Cauliflower, One Last Time
This will likely be the last recipe for awhile that requires cranking your oven up to 400 degrees. I couldn’t resist slipping it in before summer’s heat really takes over and we’re all cooking outdoors or not cooking at all. Of course, I had to wait until May to discover that cooking cauliflower in a 400 degree oven is my favorite way to cook it, instead of in November when I could’ve made it all winter. And I’m not the only one who loves cauliflower baked until it’s brown and sweet:
This sequence of photos was taken in a span of about 3 seconds and is a very real representation of what it’s like to work from home with a toddler. Even for my “real” work, when I’m taking photos for a cookbook, I’m often snapping the picture with one hand and swatting O away with the other. This time, she snuck up on me. Luckily, I got that first good shot before she devoured the entire plate of cauliflower.
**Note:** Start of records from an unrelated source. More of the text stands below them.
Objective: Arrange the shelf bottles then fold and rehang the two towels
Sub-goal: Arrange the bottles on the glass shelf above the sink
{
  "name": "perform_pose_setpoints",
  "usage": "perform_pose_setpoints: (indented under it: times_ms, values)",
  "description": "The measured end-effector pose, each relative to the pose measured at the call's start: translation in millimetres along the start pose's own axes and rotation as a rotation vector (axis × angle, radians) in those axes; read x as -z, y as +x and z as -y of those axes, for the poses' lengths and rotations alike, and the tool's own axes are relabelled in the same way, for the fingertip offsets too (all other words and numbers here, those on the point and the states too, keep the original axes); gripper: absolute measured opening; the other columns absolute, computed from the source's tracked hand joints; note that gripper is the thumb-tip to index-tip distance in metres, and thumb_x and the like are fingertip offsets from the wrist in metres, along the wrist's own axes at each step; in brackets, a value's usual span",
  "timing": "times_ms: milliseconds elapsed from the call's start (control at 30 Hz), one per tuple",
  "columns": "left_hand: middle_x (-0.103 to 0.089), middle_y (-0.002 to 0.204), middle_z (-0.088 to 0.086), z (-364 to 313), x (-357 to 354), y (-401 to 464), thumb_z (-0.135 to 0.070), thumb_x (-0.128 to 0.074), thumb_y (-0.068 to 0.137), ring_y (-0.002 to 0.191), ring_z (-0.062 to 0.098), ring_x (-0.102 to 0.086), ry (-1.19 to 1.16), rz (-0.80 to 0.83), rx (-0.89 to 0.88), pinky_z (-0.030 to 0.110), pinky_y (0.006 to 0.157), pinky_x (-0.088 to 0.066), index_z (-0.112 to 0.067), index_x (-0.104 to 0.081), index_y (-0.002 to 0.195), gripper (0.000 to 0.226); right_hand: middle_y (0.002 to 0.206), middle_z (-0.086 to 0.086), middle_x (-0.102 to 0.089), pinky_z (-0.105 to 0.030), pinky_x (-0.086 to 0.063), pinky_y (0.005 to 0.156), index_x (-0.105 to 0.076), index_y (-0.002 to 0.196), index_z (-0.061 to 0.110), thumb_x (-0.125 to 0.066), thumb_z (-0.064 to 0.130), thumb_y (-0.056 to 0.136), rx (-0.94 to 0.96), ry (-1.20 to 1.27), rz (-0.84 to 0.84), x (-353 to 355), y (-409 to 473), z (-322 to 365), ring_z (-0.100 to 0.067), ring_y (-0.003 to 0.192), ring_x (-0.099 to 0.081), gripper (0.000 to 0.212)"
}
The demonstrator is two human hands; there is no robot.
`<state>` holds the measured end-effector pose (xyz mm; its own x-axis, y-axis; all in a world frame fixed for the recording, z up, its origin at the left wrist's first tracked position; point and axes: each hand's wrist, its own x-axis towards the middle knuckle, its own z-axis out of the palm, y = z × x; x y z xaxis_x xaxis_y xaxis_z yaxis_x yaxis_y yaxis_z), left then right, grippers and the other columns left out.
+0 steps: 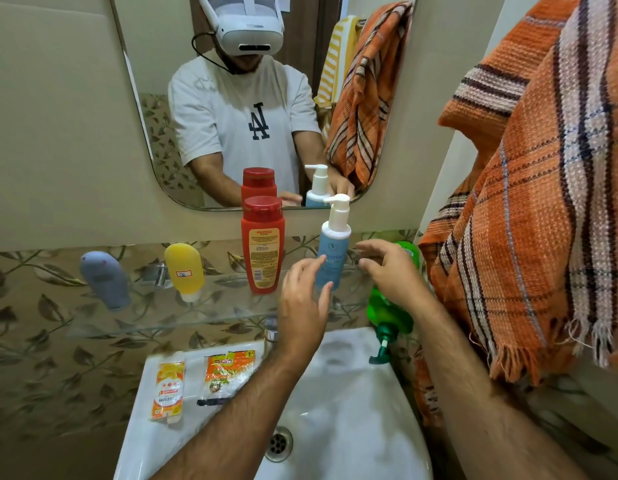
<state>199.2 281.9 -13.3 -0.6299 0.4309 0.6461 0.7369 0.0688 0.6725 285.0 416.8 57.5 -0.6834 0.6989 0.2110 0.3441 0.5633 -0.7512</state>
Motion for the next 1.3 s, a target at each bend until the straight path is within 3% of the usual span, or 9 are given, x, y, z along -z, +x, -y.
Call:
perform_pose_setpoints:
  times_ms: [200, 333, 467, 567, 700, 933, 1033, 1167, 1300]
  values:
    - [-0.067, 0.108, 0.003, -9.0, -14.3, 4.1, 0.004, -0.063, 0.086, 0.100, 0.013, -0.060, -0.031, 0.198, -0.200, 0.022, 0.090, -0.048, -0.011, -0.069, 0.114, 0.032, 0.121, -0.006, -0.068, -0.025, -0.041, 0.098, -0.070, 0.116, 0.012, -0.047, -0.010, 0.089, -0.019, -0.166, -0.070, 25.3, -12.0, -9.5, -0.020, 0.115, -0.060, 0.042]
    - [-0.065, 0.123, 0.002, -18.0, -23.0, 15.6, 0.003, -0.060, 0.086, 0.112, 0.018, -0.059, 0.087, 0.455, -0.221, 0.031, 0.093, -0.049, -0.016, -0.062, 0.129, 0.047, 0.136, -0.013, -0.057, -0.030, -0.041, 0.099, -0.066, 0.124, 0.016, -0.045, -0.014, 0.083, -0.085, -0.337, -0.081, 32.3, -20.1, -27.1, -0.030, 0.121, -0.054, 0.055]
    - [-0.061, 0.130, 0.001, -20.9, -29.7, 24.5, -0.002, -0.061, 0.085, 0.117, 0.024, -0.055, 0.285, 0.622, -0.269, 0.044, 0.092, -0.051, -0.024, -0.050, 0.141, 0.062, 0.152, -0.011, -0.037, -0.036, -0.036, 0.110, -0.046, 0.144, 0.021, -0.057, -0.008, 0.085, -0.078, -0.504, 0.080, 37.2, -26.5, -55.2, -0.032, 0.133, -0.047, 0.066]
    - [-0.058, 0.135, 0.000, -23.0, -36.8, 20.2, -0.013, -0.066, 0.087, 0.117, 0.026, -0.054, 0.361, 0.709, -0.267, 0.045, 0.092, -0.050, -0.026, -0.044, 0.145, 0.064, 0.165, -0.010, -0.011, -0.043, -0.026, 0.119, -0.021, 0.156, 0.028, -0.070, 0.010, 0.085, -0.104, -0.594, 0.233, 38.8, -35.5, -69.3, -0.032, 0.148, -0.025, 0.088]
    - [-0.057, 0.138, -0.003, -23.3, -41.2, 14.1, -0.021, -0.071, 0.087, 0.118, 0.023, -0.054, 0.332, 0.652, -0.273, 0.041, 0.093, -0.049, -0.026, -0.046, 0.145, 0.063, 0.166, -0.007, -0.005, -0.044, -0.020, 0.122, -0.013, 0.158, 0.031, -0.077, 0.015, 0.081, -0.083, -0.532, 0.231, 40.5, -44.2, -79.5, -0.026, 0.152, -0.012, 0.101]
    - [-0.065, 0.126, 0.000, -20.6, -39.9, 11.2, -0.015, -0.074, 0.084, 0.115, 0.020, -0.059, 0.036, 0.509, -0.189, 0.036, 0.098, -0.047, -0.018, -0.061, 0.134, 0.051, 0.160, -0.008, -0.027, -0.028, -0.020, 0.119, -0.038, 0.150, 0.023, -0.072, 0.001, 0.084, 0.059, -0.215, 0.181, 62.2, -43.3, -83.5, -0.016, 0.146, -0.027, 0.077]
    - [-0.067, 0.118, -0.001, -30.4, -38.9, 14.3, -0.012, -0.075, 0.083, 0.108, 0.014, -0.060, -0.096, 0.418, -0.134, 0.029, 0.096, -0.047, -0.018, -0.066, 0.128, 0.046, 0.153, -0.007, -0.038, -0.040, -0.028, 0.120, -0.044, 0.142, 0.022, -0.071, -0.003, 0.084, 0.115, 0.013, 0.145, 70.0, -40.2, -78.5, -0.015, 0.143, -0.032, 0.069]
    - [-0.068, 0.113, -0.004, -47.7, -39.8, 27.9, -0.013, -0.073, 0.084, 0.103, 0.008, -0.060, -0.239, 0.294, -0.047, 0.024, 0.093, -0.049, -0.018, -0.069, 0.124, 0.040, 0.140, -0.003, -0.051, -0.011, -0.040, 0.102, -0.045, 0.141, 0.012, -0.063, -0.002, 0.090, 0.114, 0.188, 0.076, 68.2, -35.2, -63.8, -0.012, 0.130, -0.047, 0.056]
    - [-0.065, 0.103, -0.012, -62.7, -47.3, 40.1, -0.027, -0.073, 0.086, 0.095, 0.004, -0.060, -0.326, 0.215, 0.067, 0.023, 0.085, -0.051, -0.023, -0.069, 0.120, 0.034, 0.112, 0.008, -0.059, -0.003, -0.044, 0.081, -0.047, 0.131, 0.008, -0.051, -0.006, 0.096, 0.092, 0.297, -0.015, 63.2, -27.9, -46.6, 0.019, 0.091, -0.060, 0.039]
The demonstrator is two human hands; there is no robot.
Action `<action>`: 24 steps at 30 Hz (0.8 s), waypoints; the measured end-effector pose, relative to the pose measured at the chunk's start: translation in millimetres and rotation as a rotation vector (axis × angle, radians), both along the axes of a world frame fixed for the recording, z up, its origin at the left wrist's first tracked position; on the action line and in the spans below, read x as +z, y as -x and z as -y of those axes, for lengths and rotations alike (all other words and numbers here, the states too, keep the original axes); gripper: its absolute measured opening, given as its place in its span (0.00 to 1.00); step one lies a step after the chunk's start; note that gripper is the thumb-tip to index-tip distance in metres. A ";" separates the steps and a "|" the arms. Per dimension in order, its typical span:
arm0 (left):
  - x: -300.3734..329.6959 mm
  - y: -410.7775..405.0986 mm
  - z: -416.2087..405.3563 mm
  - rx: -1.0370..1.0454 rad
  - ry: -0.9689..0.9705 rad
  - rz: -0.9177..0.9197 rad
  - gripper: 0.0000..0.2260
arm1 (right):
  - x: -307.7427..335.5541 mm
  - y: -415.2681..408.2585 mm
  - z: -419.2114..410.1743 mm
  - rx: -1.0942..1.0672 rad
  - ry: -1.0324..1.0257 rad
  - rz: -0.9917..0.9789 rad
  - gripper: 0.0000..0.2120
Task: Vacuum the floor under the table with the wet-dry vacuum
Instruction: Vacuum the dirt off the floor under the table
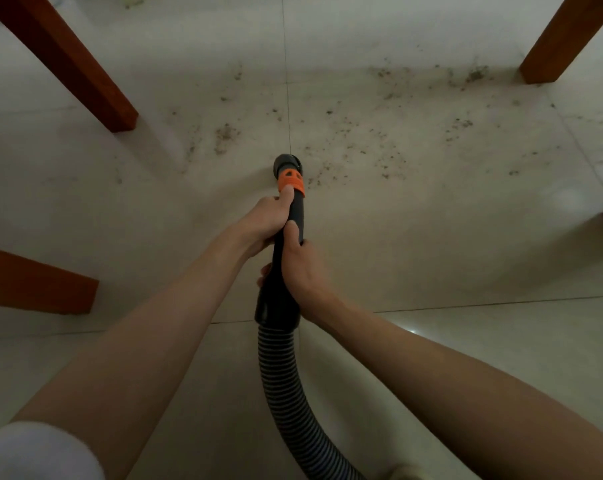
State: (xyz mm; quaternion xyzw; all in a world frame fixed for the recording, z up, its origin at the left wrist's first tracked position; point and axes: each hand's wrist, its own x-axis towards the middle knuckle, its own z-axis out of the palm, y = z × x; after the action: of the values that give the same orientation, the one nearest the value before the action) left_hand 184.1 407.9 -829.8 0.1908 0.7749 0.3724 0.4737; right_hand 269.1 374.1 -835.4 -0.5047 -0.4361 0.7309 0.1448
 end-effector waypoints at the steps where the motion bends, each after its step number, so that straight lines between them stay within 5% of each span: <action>1: -0.1 1.8 -1.9 0.001 0.005 0.004 0.19 | -0.8 1.6 -2.1 0.010 0.000 0.002 0.22; 19: -5.4 24.2 -14.1 0.077 0.071 -0.062 0.26 | -1.8 9.9 -26.9 0.130 0.041 -0.047 0.26; 24: -10.1 15.8 0.7 0.071 0.012 0.021 0.17 | 2.0 4.4 -6.2 0.059 0.075 -0.041 0.23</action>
State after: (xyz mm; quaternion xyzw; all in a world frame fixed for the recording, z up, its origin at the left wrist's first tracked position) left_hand 168.3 407.1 -839.9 0.1563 0.7785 0.3863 0.4694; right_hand 264.8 380.3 -833.4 -0.4815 -0.4200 0.7608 0.1134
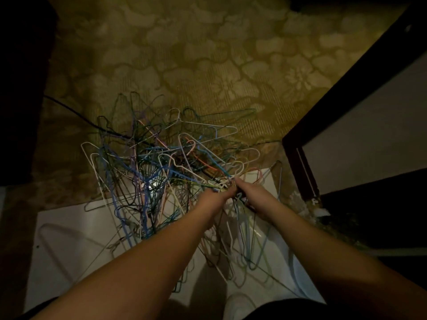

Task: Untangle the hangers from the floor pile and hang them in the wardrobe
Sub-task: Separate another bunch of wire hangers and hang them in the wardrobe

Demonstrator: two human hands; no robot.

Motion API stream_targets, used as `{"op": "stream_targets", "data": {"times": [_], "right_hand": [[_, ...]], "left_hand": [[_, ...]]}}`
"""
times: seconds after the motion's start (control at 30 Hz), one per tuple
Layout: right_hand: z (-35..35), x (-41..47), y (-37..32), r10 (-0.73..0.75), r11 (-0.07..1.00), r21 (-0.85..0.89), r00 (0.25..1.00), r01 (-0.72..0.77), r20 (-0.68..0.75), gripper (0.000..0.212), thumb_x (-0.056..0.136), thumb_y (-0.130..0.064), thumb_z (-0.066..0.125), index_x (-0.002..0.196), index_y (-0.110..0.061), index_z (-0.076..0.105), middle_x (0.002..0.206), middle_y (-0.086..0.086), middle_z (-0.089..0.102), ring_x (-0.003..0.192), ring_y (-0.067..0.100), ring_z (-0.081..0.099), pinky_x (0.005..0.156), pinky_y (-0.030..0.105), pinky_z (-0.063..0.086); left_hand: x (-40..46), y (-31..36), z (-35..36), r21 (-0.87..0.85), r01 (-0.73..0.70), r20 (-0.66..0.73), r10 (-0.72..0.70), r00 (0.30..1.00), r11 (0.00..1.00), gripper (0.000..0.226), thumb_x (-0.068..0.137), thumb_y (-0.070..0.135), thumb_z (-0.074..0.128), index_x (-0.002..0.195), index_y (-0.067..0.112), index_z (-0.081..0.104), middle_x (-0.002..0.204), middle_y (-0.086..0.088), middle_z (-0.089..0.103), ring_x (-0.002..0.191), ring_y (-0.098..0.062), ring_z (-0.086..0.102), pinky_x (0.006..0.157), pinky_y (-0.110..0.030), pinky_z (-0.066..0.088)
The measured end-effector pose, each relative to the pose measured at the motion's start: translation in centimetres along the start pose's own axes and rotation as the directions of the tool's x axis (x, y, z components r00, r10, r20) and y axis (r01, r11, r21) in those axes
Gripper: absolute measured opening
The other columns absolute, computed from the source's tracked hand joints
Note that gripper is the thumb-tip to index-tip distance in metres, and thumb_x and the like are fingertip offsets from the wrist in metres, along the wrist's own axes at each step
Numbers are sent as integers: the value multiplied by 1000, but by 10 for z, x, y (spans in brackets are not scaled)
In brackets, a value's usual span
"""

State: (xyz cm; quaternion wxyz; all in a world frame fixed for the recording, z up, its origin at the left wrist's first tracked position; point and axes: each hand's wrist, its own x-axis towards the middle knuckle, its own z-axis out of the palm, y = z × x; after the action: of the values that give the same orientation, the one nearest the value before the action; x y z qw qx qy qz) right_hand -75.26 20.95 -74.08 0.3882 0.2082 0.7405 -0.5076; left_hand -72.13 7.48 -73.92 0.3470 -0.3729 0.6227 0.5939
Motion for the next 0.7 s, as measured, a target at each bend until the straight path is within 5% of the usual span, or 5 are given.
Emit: {"op": "stream_targets", "data": {"times": [0.1,0.3,0.43,0.53,0.7], "right_hand": [[-4,-13,-18,-7,997,-76,1000,6,-1,76,87,-75,31,139,-23,53,133,-5,53,122,22,53,96,36,42],[-21,-30,-55,-50,986,162,999,47,13,44,98,-53,43,101,-13,61,81,0,71,73,14,65,64,29,42],[-21,-51,-92,-156,987,27,988,155,11,24,97,-29,57,93,-7,65,80,8,70,66,16,66,57,26,44],[-14,-65,-121,-204,979,30,978,203,35,29,93,-29,63,101,-1,66,84,10,69,68,18,66,57,27,52],[-4,-66,-147,-141,987,-63,988,145,64,24,88,-28,72,93,-7,61,73,5,57,61,15,58,65,34,52]], "left_hand": [[-12,15,-2,-93,0,-24,-3,1000,996,78,79,46,78,137,5,45,133,-14,52,112,-31,53,87,-42,48],[-35,43,-5,-51,-104,-26,102,994,993,14,86,12,67,91,6,55,99,-15,56,85,-25,56,78,-42,54],[-60,64,-16,-79,-183,-34,181,983,980,30,83,11,69,109,8,54,99,-10,56,86,-22,55,87,-46,54],[-72,76,-36,-81,-242,-58,238,970,967,45,84,15,69,125,12,53,114,-12,61,95,-27,61,72,-41,59],[-81,85,-79,88,-352,-192,363,912,932,15,84,19,60,99,15,61,94,-15,67,83,-34,68,78,-49,59]]}}
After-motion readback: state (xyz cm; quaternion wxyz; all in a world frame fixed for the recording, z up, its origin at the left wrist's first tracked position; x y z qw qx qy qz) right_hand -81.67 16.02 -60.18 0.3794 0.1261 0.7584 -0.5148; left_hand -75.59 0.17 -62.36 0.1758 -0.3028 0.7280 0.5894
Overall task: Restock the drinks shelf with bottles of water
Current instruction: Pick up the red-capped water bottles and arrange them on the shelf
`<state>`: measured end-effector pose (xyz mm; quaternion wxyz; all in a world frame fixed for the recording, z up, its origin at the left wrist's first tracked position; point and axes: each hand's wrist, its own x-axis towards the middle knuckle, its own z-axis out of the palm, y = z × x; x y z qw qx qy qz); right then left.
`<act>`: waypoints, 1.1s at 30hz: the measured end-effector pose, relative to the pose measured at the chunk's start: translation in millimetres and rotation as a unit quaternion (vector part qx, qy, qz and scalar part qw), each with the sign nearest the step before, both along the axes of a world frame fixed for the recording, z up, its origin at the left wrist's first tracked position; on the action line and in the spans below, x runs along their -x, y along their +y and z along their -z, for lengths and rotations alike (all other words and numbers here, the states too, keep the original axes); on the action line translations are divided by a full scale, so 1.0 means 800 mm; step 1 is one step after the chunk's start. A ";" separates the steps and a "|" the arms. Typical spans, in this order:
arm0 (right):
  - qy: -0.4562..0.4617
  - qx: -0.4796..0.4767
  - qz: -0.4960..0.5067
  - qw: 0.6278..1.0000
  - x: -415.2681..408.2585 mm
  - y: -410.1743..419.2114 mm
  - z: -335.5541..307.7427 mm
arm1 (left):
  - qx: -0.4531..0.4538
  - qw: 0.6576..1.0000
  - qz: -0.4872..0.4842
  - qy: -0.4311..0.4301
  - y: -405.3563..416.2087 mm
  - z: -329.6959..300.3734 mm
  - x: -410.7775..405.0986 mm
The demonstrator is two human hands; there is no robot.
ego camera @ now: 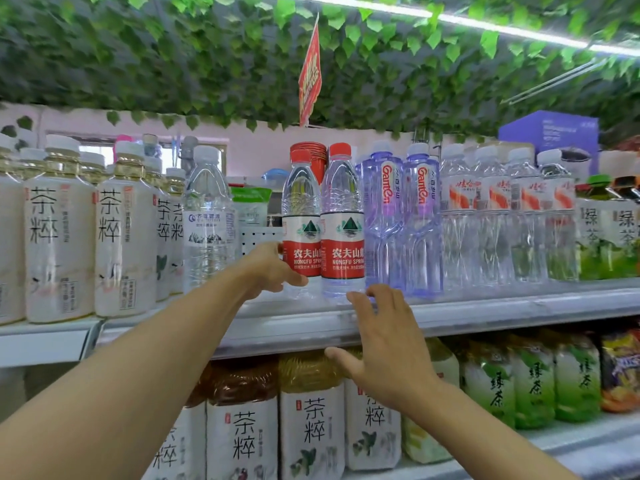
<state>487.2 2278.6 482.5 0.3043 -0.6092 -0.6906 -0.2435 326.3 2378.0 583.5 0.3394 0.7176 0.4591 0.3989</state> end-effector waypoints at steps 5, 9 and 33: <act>0.006 -0.035 0.011 0.999 0.000 0.003 0.002 | 0.010 1.000 0.007 -0.002 0.021 -0.001 -0.022; 0.000 -0.035 0.015 0.999 -0.001 0.004 0.002 | 0.014 1.000 0.023 -0.004 0.035 -0.001 -0.034; -0.023 0.000 0.014 1.000 0.000 0.001 -0.003 | -0.010 0.998 0.050 0.021 0.052 0.004 -0.049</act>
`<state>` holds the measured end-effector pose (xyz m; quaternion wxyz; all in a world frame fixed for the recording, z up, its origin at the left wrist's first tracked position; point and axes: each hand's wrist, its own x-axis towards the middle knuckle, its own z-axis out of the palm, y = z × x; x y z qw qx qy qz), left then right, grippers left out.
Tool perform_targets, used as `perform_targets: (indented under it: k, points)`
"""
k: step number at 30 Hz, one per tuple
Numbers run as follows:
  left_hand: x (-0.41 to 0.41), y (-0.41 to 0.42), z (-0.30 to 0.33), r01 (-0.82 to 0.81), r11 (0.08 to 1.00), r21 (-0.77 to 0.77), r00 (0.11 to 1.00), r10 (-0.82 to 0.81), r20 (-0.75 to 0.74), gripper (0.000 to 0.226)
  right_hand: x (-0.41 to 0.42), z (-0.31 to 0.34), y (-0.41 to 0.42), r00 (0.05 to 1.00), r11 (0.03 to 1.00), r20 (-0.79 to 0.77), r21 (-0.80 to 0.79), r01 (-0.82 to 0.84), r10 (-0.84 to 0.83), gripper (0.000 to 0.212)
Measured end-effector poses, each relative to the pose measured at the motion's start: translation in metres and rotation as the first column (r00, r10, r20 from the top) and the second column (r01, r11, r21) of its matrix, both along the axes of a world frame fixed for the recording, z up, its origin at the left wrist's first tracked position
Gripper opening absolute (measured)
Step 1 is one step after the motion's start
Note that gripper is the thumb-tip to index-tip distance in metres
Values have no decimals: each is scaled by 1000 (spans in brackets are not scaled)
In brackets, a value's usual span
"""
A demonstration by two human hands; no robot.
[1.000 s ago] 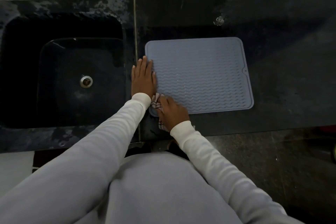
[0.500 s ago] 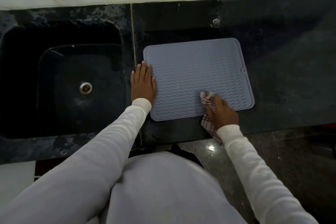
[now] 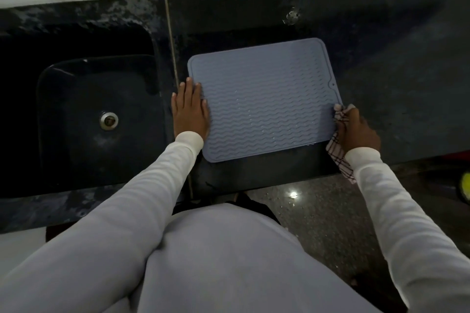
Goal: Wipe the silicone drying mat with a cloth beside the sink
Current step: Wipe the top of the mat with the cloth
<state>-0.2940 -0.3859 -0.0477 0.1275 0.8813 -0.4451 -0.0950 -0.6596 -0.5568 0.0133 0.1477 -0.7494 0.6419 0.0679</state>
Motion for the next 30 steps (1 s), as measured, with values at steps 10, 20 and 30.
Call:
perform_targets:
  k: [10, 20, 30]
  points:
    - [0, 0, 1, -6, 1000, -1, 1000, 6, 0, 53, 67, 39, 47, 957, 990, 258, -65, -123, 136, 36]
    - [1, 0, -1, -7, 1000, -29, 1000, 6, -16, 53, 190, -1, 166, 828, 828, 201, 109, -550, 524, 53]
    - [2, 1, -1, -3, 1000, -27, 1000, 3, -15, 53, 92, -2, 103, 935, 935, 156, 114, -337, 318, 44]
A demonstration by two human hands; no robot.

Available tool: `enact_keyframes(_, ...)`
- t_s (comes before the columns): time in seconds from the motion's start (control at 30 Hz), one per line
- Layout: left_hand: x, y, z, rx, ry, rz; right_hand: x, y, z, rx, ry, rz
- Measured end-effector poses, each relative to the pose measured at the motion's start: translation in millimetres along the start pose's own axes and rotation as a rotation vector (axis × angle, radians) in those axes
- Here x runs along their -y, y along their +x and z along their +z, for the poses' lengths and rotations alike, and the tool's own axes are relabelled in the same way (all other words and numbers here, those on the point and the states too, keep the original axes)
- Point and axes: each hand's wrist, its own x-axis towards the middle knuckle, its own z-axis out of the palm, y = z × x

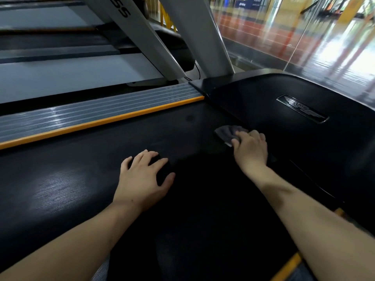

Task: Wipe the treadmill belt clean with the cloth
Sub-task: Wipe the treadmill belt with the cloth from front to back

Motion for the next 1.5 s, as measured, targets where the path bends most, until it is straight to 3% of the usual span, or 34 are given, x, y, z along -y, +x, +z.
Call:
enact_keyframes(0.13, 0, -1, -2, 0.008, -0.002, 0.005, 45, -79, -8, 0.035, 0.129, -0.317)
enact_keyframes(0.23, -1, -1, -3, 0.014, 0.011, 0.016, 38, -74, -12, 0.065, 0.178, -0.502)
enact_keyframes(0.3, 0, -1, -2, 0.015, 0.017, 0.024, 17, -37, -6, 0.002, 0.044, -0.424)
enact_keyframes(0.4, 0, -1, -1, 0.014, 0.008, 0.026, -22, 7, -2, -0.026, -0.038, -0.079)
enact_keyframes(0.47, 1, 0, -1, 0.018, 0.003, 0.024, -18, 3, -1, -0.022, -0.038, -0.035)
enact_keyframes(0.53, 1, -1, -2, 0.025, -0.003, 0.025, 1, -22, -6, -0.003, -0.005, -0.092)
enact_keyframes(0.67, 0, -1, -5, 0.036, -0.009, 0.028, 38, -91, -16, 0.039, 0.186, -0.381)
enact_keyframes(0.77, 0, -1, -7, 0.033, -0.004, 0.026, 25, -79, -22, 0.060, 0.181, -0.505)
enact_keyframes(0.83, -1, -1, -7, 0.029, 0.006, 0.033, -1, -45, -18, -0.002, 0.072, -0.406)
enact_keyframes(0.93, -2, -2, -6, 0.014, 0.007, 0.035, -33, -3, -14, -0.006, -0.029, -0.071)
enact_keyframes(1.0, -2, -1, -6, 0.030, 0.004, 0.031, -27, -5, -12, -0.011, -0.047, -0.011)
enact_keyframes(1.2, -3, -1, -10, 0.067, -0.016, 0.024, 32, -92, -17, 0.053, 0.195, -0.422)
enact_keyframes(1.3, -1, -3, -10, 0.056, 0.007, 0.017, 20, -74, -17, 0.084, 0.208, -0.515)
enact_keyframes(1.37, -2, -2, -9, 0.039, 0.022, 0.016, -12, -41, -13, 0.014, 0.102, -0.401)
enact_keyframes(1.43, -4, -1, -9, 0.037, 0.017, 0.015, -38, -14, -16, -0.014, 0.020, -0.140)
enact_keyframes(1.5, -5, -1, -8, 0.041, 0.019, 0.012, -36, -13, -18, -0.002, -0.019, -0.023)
When you find something healthy that your toddler loves, of course you want to cook it everyday for them. But alas, little O is going to have to wait. Maybe I’ll make it once more, since we all love it so much, then the oven is shutting down for the season. The weather is really heating up here and Sorin is already tired of me bitching and moaning about how hot our kitchen is and I’m already way to0 cranky considering it’s not even June. Is anyone else having fantasies of shutting their house down for the summer and spending three months in a proper summer house by a lake?
Roasted Cauliflower, One Last Time
Total Cooking Time: About 1 hour Servings: 3-4
I don’t especially love cauliflower, except for when it’s cooked until brown and crispy and sweet.
1 head of cauliflower
3 tablespoons of olive oil
salt to taste
Preheat oven to 400
Cut the head of cauliflower in half, and then cut out most of that triangular inner core. Slice the cauliflower thinly.
Crumble the cauliflower into a rimmed baking sheet. It cooks best in one layer, not piled up, so you might have to use two baking pans. Drizzle the oil on top then mix well.
Bake until the cauliflower is browned and some of the tips are crispy. In my oven this take close to an hour, but my oven doesn’t behave like it should, so it might only take 35-40 minutes in yours. Remember, wait until the cauliflower is deeply browned and just about heading into burnt territory. Try not to stir the cauliflower much, only a few times, if at all.
Salt to taste. Serve warm or at room temperature.